• [Aim of the task]:
Look below for lines that hold the string "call" and copy each one.

• [Supplied information]:
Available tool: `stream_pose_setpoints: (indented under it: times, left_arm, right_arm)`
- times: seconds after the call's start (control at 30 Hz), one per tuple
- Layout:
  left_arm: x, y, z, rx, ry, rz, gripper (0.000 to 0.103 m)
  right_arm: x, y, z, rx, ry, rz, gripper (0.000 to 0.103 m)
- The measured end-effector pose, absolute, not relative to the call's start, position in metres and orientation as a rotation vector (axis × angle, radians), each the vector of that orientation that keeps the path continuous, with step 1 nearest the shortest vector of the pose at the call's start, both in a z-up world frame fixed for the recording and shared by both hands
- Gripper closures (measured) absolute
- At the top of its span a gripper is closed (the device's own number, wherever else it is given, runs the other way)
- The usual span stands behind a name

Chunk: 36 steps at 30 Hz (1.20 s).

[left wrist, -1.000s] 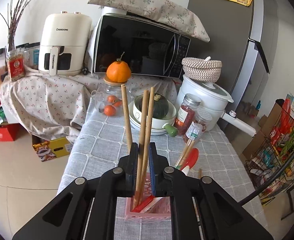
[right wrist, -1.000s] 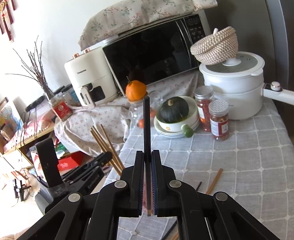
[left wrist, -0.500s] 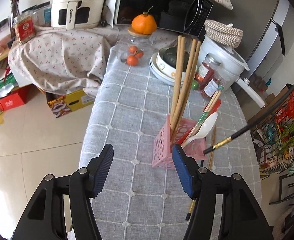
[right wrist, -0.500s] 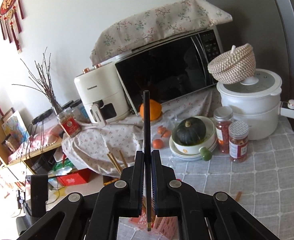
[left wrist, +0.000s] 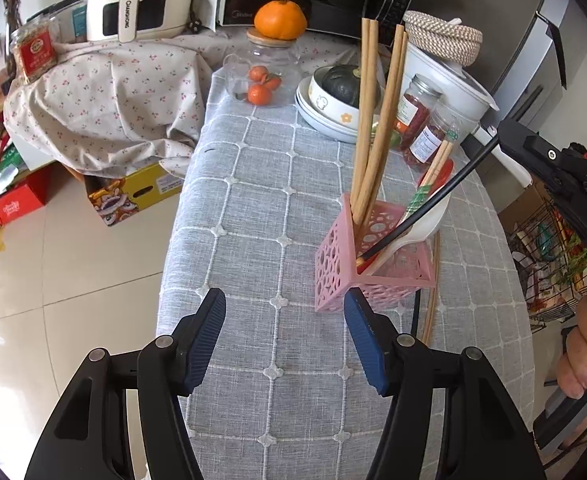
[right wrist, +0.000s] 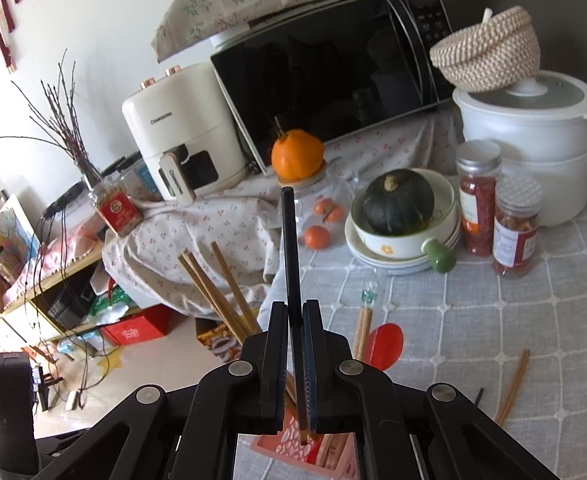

• [Written answer]:
- times: seconds after the call's start (control at 30 Hz), one per tuple
- The measured end-effector pose, absolute, not relative to the call's start, position in metres and orientation as a rotation vector (axis × angle, radians), each the vector of that orientation that keeps the path continuous, with step 1 nearest the shortest vector of the pose at the call's start, both in a z-up world frame fixed for the recording and shared by both hands

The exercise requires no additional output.